The third floor of a parking garage is their safe space from a virus that primarily infects the lungs and airways, spreads through the air and circulates more potently when an infected individual is singing.

"It's a very safe place to be," David Rayl, director of choral programs at the College of Music says. "It's gratifying for those of us who do chorale music to actually be able to have human beings together singing, because we didn't have that all spring and all summer. I don't worry about possible (COVID-19) transmission because of the fresh air circulating in the garage." 

See video interview with choir members and David Rayl.

Step inside the garage and you'll find a group of masked twenty-somethings wearing safety goggles.  Their snout-shaped masks protrude outward, designed to give singers the unencumbered space needed to breathe inward without inhaling the mask itself. The goggles protect them from aerosol transmission through the eyes.

Spread eight feet apart, students rehearse pieces such as Mozart's "The Litany the Virgin Mary." The solemnity in their voices reverberates, seem to magnify the lament in their songs. 

"It is not unlike singing in a cave or great big cathedral," Rayl says.  "It's a little cumbersome, and it has its challenges, but we're able to do it."

Connie Gamage accompanies the chorale with an electric piano.
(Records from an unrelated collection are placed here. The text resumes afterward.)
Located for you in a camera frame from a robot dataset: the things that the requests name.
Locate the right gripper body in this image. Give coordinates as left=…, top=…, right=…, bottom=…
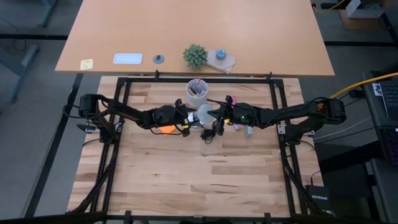
left=230, top=101, right=261, bottom=129

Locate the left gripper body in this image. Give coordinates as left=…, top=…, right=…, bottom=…
left=154, top=105, right=188, bottom=129

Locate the black lamp power cord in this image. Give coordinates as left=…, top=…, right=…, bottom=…
left=200, top=119, right=221, bottom=145

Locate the white reflector lightbulb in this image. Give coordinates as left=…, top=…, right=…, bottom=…
left=197, top=103, right=219, bottom=130

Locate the orange sticky note pad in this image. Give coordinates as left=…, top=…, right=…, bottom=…
left=158, top=124, right=177, bottom=136

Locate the white textured pen cup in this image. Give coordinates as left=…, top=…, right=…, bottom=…
left=185, top=78, right=210, bottom=109

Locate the green succulent plant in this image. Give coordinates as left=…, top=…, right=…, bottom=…
left=182, top=44, right=208, bottom=70

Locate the white rectangular tray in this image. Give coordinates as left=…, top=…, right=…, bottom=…
left=113, top=53, right=144, bottom=65

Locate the light wooden desk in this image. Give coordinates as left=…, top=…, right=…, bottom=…
left=55, top=0, right=336, bottom=78

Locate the yellow sticky note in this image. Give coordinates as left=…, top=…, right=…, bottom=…
left=80, top=58, right=94, bottom=71

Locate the black Netgear router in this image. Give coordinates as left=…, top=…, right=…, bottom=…
left=305, top=184, right=331, bottom=213

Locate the brown cardboard box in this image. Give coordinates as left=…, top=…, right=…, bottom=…
left=338, top=8, right=391, bottom=32

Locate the black laptop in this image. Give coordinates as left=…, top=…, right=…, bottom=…
left=379, top=78, right=398, bottom=121

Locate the black electronics case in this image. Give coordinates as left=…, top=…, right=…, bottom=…
left=376, top=124, right=398, bottom=166

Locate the grey box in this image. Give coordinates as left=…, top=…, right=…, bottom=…
left=345, top=0, right=386, bottom=19

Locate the grey metal desk leg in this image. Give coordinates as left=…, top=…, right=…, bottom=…
left=39, top=0, right=59, bottom=28
left=0, top=44, right=40, bottom=105

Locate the black aluminium table frame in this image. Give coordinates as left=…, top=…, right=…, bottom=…
left=67, top=70, right=335, bottom=224

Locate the yellow cable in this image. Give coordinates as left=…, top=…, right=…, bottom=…
left=329, top=72, right=398, bottom=100
left=312, top=0, right=346, bottom=14

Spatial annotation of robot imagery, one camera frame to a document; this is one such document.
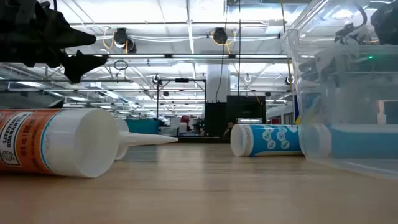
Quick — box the blue plastic bin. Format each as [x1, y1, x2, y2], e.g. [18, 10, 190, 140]
[126, 119, 161, 135]

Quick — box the long ceiling light bar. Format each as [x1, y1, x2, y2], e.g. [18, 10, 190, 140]
[107, 54, 289, 60]

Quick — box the black hanging cable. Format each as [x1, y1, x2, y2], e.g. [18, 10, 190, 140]
[238, 0, 242, 97]

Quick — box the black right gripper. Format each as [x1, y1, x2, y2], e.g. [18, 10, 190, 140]
[300, 0, 398, 86]

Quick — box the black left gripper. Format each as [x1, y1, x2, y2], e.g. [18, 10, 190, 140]
[0, 0, 108, 85]

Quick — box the black metal frame rig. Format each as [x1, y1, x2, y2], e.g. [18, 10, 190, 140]
[156, 77, 207, 138]

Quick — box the black cabinet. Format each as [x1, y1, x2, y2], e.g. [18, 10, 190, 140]
[204, 95, 267, 139]

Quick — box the black ceiling cord reel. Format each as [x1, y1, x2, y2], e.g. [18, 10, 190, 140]
[112, 27, 137, 54]
[212, 27, 229, 45]

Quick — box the yellow cable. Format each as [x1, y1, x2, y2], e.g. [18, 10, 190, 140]
[279, 0, 295, 93]

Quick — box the black table frame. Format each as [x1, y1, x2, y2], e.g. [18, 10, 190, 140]
[178, 136, 231, 144]

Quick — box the orange sealant tube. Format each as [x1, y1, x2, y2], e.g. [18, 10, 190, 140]
[0, 108, 121, 179]

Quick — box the clear plastic container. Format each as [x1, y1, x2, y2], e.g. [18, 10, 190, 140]
[279, 0, 398, 180]

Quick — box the person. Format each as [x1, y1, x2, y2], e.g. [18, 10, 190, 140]
[223, 121, 236, 139]
[180, 114, 192, 131]

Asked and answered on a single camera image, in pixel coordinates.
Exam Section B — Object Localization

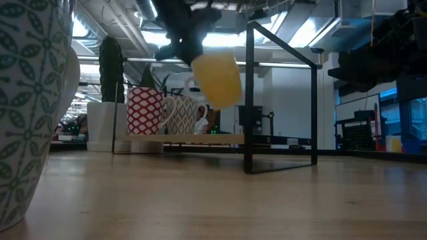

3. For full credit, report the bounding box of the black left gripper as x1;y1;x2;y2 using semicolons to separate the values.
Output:
154;0;223;67

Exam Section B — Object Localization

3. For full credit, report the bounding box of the yellow ceramic mug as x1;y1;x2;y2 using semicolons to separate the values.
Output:
184;52;243;109

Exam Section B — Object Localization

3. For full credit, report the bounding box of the white mug grey diamond pattern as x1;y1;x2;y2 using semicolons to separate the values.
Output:
165;95;209;135

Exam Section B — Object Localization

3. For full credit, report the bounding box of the white mug red lattice pattern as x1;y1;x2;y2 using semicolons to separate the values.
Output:
126;86;177;135

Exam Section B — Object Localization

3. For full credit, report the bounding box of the person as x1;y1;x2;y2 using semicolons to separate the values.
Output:
195;106;210;135

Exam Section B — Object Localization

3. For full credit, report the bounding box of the cactus in white pot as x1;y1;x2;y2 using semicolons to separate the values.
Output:
86;35;129;153

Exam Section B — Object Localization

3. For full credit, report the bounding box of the black stand device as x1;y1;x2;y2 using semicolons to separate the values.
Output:
238;105;276;136

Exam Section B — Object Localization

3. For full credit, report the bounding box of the long ceiling light tube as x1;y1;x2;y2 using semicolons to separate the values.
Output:
77;55;323;70

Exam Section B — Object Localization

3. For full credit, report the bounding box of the white mug green leaf pattern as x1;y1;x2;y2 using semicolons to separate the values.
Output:
0;0;75;233

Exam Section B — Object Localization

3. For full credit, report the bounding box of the yellow and white container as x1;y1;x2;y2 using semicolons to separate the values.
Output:
386;134;402;153

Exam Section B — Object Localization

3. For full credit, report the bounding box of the blue storage bin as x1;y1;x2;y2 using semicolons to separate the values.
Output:
401;133;424;154

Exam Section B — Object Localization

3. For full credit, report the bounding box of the silver ventilation duct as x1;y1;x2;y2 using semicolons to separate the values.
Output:
135;0;159;21

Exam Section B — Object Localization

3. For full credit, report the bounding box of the black frame wooden shelf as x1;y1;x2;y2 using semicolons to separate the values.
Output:
111;21;319;175

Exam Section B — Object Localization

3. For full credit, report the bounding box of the black wire cart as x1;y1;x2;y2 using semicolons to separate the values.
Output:
334;103;384;151
She says the responsibility the students are taking for each other is "uplifting."

"They're mature," she said. "They have this covenant amongst themselves to stay safe and minimize their exposure.  They know the individual responsibility they take for their own health allows them the privilege to make music together as a group - so they take it very seriously."  

Colleen Chester, an alto-mezzo graduate student, said the students are "getting used to the variables in the space and now we're able to make music together." 

"Most of my colleagues are not able to make music right now," she said, "so every day I feel really grateful to come and gather and make music with one another."